不動産登記法上の用語の定義―表示に関する登記
表示に関する登記とは
表示に関する登記の定義・意味・意義
表示に関する登記とは、不動産の物理的状況、すなわち、不動産の表示に関する登記をいいます。
不動産登記法
(定義)
第二条 この法律において、次の各号に掲げる用語の意義は、それぞれ当該各号に定めるところによる。
…
三 表示に関する登記 不動産の表示に関する登記をいう。
表示に関する登記の位置づけ・体系
不動産登記の制度の趣旨は、不動産の物理的状況と権利関係を不動産登記簿に登記して公示することで不動産取引の安全を図る点にあります。
そのため、不動産登記は、不動産の物理的状況、すなわち、不動産の表示に関する登記(→表示に関する登記)と、不動産の権利関係に関する登記(→権利に関する登記)とに大別されます。
- 表示に関する登記
- 権利に関する登記
なお、これに対応して、不動産登記簿は、土地、建物ともに表題部と権利部に区分されており、表示に関する登記は表題部に、権利に関する登記は権利部に記録されます。
権利部は、さらに甲区と乙区に区分されます。そして、甲区には所有権に関する事項、乙区には所有権以外に関する事項が記録されます。
公示される情報 | 登記事項の種類 | 登記の種類 | 登記簿の区分 |
---|---|---|---|
不動産の物理的状況 | 不動産の表示 | 表示に関する登記 | 表題部 |
不動産の権利関係 | 権利に関する登記 | 権利部 |
表示に関する登記の特色・特徴
表示に関する登記は、不動産の表示、すなわち、単に不動産の物理的状況を公示するものにすぎないので、次のような特色があります。
対抗力
登記には、原則として対抗力があります。
しかし、表示に関する登記は、対抗力はありません。
当事者申請主義
私的自治の原則から、不動産登記は「当事者の申請」により行われるのが原則です(→当事者申請主義(不動産登記))。

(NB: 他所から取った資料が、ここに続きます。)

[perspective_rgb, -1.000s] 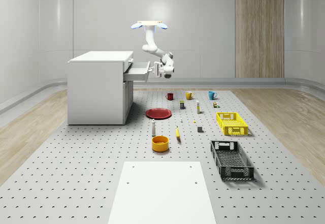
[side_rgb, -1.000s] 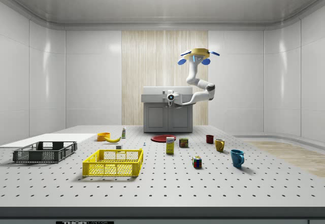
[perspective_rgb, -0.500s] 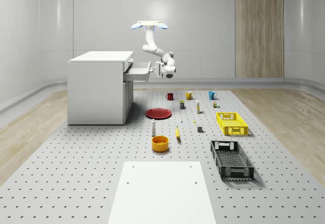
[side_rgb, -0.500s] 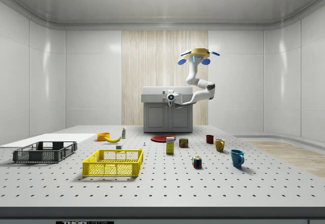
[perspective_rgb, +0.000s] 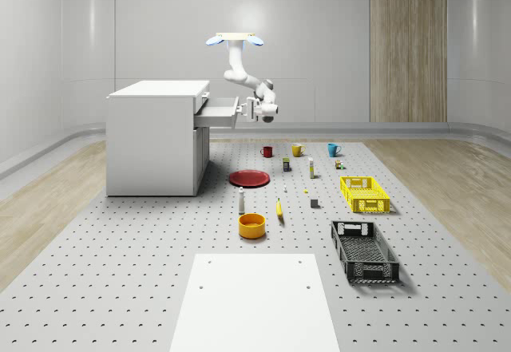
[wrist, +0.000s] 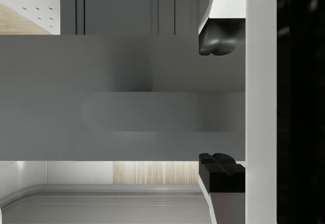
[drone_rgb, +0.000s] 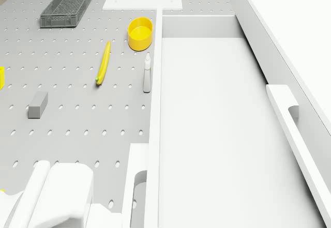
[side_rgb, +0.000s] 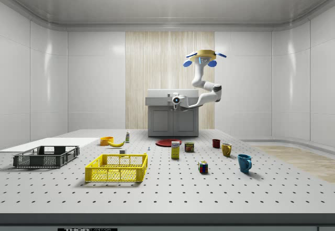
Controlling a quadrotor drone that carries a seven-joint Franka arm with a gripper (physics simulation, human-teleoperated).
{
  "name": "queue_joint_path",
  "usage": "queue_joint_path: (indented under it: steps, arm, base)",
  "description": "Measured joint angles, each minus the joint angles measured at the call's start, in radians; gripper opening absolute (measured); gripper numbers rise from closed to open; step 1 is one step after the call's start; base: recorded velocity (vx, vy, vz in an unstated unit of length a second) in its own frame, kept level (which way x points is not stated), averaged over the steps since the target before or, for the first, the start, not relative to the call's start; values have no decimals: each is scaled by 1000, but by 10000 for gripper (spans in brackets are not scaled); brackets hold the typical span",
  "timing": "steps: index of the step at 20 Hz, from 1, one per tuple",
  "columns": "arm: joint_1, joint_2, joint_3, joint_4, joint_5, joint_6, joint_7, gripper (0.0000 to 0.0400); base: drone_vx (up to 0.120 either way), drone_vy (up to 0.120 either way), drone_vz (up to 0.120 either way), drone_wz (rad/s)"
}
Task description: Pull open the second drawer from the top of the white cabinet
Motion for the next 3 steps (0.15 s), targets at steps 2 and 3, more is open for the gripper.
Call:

ただし、表示に関する登記にあっては、当事者に申請義務があり、また、登記官は職権により登記を行うこともできます。
不動産登記法
(土地の表題登記の申請)
第三十六条 新たに生じた土地又は表題登記がない土地の所有権を取得した者は、その所有権の取得の日から一月以内に、表題登記を申請しなければならない。
登記官の審査権
登記官には、原則として、形式的審査権(当事者から提供された書面、情報と登記記録の内容のみを審査対象とする窓口審査)しか認められていません。
しかし、表示に関する登記については、実質的審査権が認められています。
不動産登記法
(登記官による調査)
第二十九条 登記官は、表示に関する登記について第十八条の規定により申請があった場合及び前条の規定により職権で登記しようとする場合において、必要があると認めるときは、当該不動産の表示に関する事項を調査することができる。